Prosecutors said Bongiovanni's corruption involved as much inaction
as calculated coverup. They pointed to a turning point in 2008 when
Bongiovanni could have acted on intelligence about traffickers he
knew whose operation would evolve into a large-scale organization
with links to California, Vancouver, and New York City.
He also was accused of authoring bogus DEA reports, stealing
sensitive files, throwing off colleagues, outing confidential
informants, covering for a sex-trafficking strip club and helping a
high school English teacher keep his marijuana-growing side hustle.
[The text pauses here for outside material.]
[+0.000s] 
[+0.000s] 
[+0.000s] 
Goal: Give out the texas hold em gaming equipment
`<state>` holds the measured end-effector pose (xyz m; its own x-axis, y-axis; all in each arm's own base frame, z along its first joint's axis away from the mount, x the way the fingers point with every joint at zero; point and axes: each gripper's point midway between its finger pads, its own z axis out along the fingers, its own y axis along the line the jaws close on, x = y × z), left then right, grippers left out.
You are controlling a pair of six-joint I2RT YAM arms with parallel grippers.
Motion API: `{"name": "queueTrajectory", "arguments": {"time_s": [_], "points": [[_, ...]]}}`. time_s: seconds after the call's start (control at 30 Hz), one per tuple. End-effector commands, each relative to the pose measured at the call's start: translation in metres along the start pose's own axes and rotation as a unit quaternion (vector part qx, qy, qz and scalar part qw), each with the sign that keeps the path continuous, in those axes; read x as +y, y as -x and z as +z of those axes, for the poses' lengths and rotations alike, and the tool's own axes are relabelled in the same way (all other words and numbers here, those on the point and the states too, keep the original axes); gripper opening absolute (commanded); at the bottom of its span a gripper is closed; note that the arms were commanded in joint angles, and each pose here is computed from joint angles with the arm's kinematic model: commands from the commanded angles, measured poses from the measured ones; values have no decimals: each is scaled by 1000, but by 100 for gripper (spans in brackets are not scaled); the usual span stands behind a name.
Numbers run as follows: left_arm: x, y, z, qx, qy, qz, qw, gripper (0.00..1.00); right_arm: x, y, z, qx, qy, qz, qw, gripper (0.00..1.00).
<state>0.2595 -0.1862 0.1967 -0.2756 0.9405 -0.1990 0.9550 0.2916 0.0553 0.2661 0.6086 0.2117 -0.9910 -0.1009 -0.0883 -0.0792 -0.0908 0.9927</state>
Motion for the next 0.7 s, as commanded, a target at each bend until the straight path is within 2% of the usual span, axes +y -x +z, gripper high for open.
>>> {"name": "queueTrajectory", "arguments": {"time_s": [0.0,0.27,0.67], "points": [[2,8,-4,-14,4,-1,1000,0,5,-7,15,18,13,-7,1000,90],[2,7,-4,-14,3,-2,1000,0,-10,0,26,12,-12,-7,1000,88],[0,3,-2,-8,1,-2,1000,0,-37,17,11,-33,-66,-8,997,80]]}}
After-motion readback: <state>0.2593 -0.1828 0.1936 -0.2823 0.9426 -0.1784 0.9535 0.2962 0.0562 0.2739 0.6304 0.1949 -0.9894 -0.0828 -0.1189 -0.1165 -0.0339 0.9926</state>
Prosecutors said he brazenly urged colleagues to spend less time
investigating Italians and focus instead on Black and Hispanic
people.
“His conduct shook the foundation of law enforcement — and this
community — to its core,” Assistant U.S. Attorney Joseph Tripi told
the judge. “That's what a betrayal is.”
The ex-agent's downfall came amid a sex-trafficking prosecution that
took sensational turns, including an implicated judge who killed
himself after the FBI raided his home, law enforcement dragging a
pond in search of an overdose victim and dead rats planted outside
the home of a government witness who prosecutors allege was later
killed by a fatal dose of fentanyl.
It also involved the Pharoah’s Gentlemen’s Club outside Buffalo.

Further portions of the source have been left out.